What I took away from the session:

  • Twig filters - extending twig filter class to create new filters is easy.
  • Autoescape - all variables are auto escaped
  • Demonstrated some of the cool things about the Twig templating system with a custom module https://github.com/DrupalTwig/sandwich

Openness and transparency in the Drupal Community

Perhaps what I love most about the Drupal community is the openness and transparency that has evolved, possibly starting from the GPL licence and general principles of free and open source software. This willingness to share code, knowledge, advice and experience has proliferated through people to the companies that have grown up around Drupal. This fits well with Agile Collective’s ethos of transparency. So I was delighted to learn that Steve Parks and Wunderroot have decided to share their intranet for all to see and learn from. This is published at http://way.wunder.co.uk/ and is also open on GitHub for people to fork and evolve: https://github.com/WunderRoot/WunderWay. This is hugely inspiring and I would like to do something similar at Agile Collective with the knowledge, processes, policies and contracts we have built up over the years, but that’s probably a larger topic that I will save for another post.

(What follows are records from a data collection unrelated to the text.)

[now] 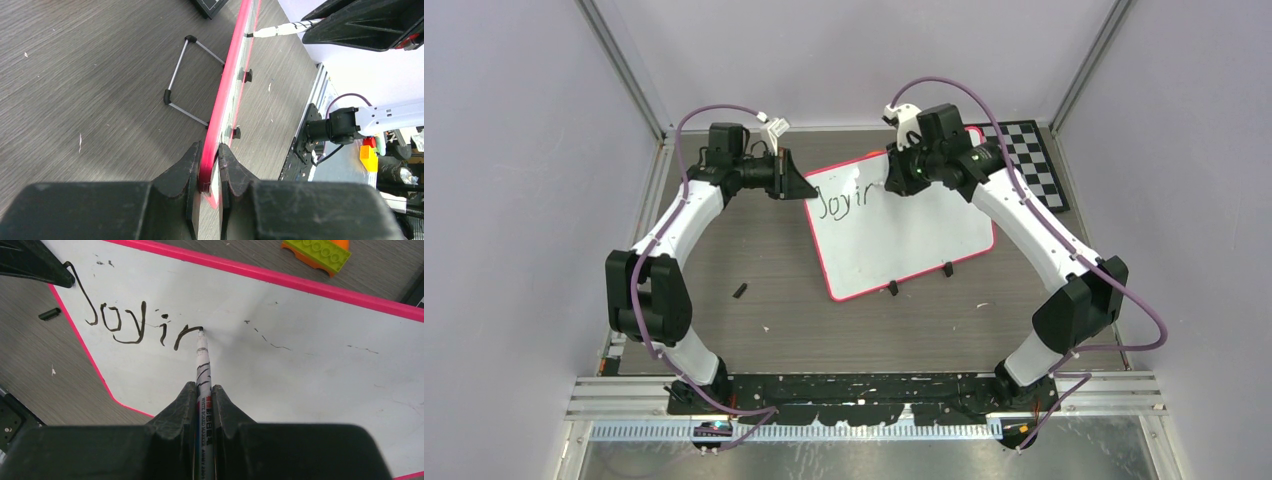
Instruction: Write a sentence on the whiteboard
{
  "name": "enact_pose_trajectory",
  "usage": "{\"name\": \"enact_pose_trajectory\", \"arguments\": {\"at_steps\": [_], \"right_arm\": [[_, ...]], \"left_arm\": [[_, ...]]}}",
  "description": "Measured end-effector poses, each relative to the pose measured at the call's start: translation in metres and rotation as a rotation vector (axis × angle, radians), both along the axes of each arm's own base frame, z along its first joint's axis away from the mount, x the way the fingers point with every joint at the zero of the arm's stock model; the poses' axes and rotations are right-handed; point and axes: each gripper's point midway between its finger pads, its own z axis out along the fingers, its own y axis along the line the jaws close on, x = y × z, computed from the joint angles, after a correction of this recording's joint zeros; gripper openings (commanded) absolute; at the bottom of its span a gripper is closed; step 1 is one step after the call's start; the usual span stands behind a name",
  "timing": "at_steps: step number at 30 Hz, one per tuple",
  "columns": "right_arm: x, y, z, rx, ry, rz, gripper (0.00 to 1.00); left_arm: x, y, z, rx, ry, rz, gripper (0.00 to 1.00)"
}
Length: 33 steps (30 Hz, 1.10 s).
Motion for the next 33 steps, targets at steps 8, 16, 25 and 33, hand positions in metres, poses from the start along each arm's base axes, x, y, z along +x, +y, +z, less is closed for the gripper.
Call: {"name": "enact_pose_trajectory", "arguments": {"at_steps": [8,16,25,33], "right_arm": [[0.000,-0.002,-0.003,0.008,0.009,0.003,0.00],[-0.018,-0.005,-0.023,-0.001,0.070,0.023,0.00],[-0.026,-0.005,-0.022,-0.006,0.081,0.044,0.00],[-0.046,-0.010,0.005,0.033,0.050,0.116,0.00]], "left_arm": [[0.000,0.000,0.000,0.001,0.001,0.002,0.00],[0.000,0.000,0.000,0.001,0.001,0.001,0.00],[-0.001,0.000,0.000,-0.001,-0.005,-0.005,0.00],[-0.001,0.000,0.000,0.004,-0.018,-0.015,0.00]]}}
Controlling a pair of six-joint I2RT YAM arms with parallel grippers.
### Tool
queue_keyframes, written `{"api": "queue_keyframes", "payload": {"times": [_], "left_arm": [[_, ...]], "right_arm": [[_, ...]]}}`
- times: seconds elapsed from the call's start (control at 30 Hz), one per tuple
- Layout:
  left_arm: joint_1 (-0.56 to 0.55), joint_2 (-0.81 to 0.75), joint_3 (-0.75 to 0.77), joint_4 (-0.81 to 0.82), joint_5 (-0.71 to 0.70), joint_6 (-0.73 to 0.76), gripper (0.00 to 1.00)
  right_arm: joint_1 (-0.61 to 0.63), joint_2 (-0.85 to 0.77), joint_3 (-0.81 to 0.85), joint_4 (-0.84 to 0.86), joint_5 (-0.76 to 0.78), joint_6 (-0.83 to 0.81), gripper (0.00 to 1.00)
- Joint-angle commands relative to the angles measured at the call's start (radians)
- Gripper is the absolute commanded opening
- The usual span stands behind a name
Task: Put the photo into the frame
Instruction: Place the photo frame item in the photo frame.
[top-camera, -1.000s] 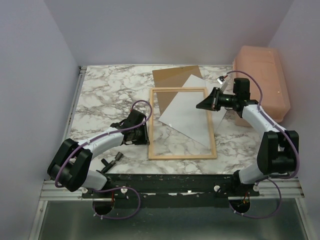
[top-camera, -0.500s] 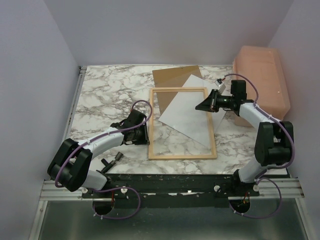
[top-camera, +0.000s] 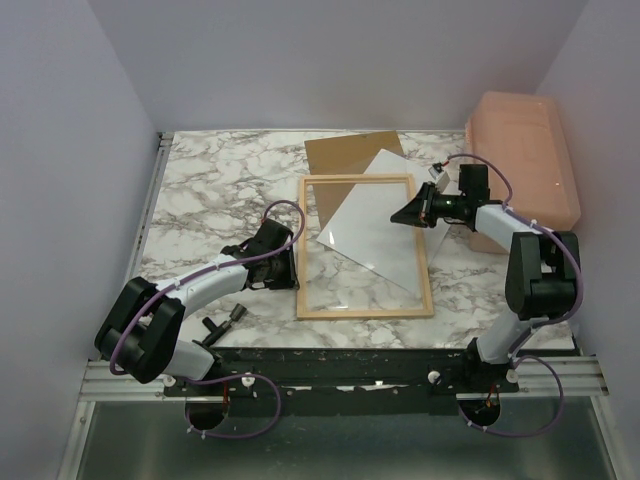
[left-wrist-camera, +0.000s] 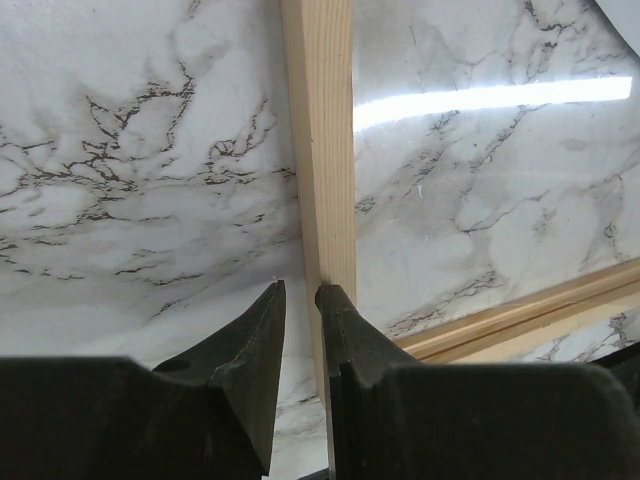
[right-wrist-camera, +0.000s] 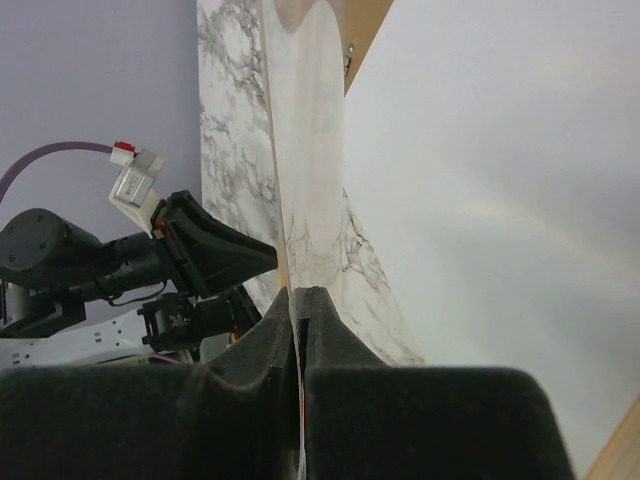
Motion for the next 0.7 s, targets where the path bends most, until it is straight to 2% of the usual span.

Get involved in DrupalCamp London 2016

DrupalCamps are organised by volunteers and many of the organisers of DrupalCamp London are stepping down after this year, so there is a call out for new volunteers to get involved and help shape DrupalCamp London 2016. So if you have a passion for Drupal and some time to help next year, give them a shout at @DrupalCampLDN!

So a massive thank you from Agile Collective to all of the DrupalCamp London organisers, I had a great weekend and am thoroughly looking forward to the next one.